(Task material):
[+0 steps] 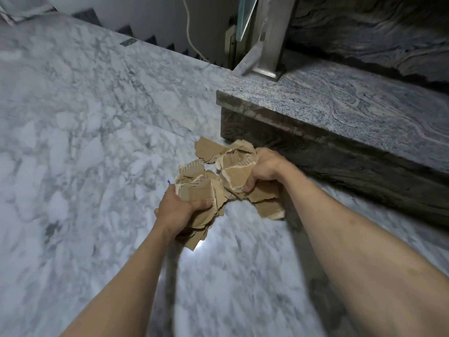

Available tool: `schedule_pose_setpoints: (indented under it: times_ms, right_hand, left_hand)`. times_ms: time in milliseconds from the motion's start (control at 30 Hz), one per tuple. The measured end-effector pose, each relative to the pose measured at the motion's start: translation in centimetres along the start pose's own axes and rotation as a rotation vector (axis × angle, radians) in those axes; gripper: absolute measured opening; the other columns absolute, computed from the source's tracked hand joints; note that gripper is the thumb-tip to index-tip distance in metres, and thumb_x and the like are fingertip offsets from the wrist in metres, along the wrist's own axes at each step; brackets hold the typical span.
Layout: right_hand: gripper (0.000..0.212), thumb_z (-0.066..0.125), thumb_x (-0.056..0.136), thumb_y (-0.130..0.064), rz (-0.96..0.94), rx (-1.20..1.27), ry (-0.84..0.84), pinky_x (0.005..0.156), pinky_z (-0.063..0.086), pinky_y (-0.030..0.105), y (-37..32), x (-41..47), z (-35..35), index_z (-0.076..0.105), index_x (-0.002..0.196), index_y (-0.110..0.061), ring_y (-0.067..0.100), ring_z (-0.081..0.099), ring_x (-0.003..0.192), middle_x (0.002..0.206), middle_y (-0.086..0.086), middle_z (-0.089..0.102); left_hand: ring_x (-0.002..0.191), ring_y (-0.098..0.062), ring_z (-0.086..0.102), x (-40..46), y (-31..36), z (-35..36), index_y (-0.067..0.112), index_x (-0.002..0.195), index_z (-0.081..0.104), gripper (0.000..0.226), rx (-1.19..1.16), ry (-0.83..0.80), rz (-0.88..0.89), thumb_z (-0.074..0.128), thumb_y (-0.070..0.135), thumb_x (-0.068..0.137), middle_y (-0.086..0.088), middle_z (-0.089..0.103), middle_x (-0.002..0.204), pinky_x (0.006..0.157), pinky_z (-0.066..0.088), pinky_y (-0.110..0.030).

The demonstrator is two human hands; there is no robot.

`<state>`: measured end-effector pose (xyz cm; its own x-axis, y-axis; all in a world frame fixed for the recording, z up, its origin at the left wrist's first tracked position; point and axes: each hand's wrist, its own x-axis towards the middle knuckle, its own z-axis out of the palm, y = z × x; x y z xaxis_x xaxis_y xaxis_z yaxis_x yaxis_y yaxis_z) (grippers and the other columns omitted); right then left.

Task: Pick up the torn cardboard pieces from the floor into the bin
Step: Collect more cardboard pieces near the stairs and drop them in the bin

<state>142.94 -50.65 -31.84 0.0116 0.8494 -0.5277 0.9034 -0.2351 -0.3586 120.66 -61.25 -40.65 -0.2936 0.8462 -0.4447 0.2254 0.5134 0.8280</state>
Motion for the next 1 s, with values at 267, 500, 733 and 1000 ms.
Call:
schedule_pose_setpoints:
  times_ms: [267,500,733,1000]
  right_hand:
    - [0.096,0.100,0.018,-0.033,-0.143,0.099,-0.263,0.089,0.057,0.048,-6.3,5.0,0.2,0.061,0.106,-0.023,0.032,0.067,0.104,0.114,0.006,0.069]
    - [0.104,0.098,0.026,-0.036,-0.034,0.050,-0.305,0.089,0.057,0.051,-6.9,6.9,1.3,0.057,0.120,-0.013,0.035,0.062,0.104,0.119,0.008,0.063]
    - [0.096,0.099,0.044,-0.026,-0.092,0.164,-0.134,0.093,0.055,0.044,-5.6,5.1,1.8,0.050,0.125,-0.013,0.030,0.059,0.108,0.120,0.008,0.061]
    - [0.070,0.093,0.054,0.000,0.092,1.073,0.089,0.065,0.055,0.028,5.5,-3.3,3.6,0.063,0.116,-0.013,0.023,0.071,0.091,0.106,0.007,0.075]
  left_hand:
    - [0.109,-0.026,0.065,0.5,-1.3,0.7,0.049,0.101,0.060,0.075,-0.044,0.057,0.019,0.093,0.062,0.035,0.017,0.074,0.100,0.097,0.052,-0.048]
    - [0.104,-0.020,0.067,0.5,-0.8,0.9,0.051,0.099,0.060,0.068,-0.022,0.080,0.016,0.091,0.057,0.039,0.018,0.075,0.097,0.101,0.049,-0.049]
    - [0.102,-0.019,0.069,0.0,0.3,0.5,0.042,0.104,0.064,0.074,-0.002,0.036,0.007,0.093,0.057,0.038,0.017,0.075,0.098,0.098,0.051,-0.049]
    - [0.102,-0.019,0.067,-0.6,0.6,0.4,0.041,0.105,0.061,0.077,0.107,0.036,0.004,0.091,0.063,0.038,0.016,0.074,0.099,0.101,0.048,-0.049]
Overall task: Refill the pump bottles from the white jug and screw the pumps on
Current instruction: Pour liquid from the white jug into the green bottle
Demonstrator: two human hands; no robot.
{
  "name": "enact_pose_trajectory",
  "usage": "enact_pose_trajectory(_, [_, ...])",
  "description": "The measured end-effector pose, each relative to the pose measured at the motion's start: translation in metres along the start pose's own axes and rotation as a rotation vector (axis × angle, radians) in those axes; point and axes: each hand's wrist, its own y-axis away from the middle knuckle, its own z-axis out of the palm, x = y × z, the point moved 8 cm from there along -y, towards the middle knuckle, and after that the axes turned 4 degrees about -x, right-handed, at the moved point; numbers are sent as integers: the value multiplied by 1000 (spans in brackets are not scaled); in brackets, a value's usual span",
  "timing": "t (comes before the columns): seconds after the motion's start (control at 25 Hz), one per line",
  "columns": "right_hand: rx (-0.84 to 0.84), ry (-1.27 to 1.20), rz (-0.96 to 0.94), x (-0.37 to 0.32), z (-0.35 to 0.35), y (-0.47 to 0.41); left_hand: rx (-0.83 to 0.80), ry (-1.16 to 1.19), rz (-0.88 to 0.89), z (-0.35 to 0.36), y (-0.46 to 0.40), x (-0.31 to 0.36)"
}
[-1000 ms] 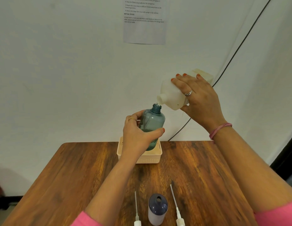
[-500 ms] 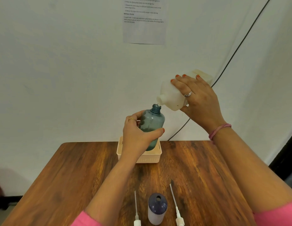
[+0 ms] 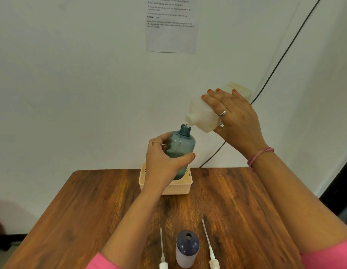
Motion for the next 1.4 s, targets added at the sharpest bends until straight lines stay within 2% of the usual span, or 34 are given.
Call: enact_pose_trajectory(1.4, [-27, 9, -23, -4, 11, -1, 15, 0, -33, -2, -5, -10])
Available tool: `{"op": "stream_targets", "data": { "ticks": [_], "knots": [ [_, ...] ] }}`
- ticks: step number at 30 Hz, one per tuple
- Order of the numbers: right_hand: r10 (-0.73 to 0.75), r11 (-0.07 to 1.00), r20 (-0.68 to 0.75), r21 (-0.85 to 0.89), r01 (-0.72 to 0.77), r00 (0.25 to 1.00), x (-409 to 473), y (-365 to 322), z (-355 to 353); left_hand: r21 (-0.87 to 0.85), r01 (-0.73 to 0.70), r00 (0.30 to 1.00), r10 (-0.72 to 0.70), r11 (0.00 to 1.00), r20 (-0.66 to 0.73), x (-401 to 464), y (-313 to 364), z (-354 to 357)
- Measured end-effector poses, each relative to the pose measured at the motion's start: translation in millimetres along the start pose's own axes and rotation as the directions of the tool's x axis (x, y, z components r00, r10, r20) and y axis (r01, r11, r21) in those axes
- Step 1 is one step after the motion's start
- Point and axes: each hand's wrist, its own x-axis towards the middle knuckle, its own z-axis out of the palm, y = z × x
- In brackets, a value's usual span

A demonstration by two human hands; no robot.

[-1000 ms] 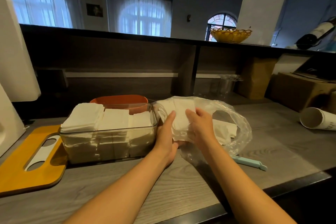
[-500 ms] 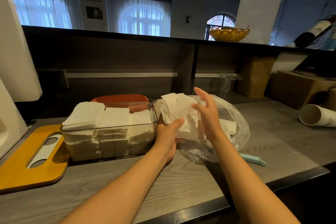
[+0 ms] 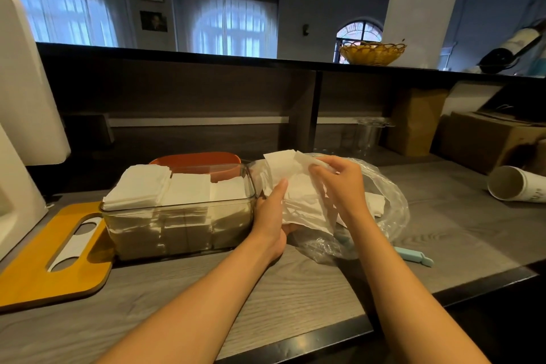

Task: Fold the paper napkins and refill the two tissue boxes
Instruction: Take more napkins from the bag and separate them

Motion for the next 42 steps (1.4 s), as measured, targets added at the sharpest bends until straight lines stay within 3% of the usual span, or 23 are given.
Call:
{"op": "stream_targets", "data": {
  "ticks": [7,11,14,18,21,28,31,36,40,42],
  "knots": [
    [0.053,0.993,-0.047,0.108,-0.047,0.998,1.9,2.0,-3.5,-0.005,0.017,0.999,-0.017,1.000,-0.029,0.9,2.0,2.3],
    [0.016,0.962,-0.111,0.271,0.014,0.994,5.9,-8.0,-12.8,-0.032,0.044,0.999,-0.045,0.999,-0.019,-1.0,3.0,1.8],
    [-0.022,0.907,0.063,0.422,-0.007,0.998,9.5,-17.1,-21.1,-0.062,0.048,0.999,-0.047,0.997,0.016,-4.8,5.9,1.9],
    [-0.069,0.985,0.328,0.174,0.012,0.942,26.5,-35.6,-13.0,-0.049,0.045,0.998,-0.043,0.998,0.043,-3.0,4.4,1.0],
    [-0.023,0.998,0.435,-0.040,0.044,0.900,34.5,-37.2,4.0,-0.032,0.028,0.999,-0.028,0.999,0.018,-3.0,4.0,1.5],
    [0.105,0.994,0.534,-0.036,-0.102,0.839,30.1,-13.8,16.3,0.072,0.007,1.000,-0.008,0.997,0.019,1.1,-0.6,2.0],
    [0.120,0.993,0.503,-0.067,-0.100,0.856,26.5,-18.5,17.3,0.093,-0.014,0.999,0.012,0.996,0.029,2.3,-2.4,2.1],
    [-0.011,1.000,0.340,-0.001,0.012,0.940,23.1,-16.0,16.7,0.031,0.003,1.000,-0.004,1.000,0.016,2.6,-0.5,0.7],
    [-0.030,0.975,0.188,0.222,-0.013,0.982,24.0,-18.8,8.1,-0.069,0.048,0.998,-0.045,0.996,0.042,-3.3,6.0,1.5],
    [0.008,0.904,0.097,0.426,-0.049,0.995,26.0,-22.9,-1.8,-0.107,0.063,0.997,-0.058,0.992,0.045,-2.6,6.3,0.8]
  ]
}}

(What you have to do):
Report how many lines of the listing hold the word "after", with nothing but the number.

(Task answer):
3